Une fois l'enlèvement des aspérités et le lissage mécanique des aubes effectués, les opérateurs interviennent pour poser le bord de fuite en titane puis le peindre. Ces deux étapes sont les seules qui échappent à l'automatisation et mobilisent les savoir-faire humains. La première opération est sensible puisqu'elle est destinée à renforcer l'aube. L'opérateur solidarise les deux pièces à l'aide de coups de maillets précis et répétés. Ensuite, dans l'atelier de peinture, deux autres opérateurs, protégés des pieds à la tête par une combinaison et équipés de pistolets, appliquent le revêtement coloré sur les aubes. En fin de chaîne, les tests de conformité passent au crible chaque pièce. La forme géométrique est analysée par un laser. Ces test sont assurés par les équipes de Snecma, abritées dans les locaux de son partenaire.

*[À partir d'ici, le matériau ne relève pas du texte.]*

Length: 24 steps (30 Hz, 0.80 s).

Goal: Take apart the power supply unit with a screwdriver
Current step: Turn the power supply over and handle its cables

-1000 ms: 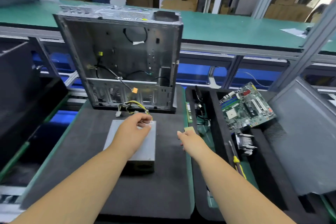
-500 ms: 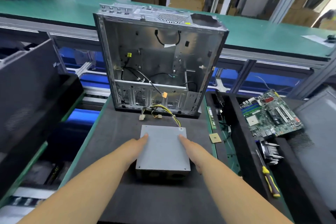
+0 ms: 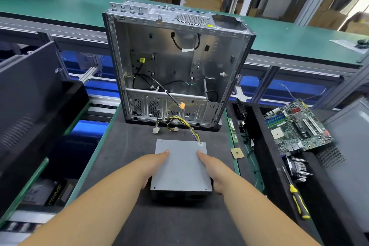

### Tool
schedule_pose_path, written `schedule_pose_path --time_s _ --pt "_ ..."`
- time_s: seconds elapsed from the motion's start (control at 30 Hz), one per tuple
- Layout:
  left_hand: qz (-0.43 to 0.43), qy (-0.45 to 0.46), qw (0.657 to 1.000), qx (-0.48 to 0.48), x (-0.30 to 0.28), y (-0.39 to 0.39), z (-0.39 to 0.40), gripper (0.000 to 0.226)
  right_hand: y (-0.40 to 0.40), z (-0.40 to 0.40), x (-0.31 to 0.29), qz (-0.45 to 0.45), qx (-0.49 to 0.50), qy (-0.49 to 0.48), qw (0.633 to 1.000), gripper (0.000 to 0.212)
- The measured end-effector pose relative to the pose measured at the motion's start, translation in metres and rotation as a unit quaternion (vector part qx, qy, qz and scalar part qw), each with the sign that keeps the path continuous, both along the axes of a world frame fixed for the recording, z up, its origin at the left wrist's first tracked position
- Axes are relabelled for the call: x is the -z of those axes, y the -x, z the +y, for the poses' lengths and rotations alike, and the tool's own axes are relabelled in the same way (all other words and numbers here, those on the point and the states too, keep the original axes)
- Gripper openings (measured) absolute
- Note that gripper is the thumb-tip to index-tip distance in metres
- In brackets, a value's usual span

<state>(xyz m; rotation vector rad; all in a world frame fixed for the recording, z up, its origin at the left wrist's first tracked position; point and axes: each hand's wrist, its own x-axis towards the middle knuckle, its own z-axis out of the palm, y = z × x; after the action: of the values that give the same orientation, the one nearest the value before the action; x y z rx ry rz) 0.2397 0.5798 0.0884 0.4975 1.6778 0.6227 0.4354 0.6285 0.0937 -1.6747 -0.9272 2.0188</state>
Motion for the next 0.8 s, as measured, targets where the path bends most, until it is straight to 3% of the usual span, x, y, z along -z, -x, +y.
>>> schedule_pose_path --time_s 0.8 --pt "0.024 -0.004 1.000 -0.011 -0.008 -0.002 0.001 0.064 0.002 -0.001 -0.009 -0.010 0.034 -0.004 0.999 0.034"
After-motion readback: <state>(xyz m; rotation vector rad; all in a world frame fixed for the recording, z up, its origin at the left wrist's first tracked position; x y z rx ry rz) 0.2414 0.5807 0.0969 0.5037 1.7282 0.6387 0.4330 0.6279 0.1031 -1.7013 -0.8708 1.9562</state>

Cette cohabitation n'est pas fortuite. Les deux entreprises ont en effet noué un partenariat industriel original et décidé de partager leurs sites. À terme, deux usines jumelles prendront en charge la production des aubes et du carter. Le groupe Safran en sera le propriétaire et Albany locataire de la moitié de chaque site. Chaque usine devrait employer environ 400 personnes, avec des effectifs répartis à parts égales entre les deux. La première, implantée à Rochester (New Hampshire), sera opérationnelle dès 2014. La seconde entrera en service un an plus tard, à Commercy dans la Meuse, une région sélectionnée pour son expertise dans le domaine textile... De cette façon, « si une usine rencontre un problème, on est sûr de pouvoir assurer la continuité de la production avec la seconde », explique Jean-Jacques Orsini. La montée en puissance de la production sera rapide. Objectif : fabriquer près de 5 000 aubes en 2016 et plus de 30 000 trois ans plus tard.

Déjà un best-seller...

Avant même de pouvoir être installé sous l'aile d'un avion, le nouveau moteur Leap de CFM (société commune à Snecma et à General Electric), a été commandé à plus de 3 600 exemplaires. Jamais un moteur ne s'était vendu aussi rapidement. Le Leap séduit car il promet d'alléger de 15 % les factures de carburant des compagnies aériennes, tout en réduisant les nuisances sonores. Trois avionneurs l'ont sélectionné : Boeing l'a en exclusivité pour ses 737 Max, Airbus pour équiper ses A320 Neo, et le chinois Comac pour ses nouveaux monocouloirs les C919. Le Leap se trouve en concurrence avec le moteur PurePower PW1100G du groupe américain Pratt et Whitney.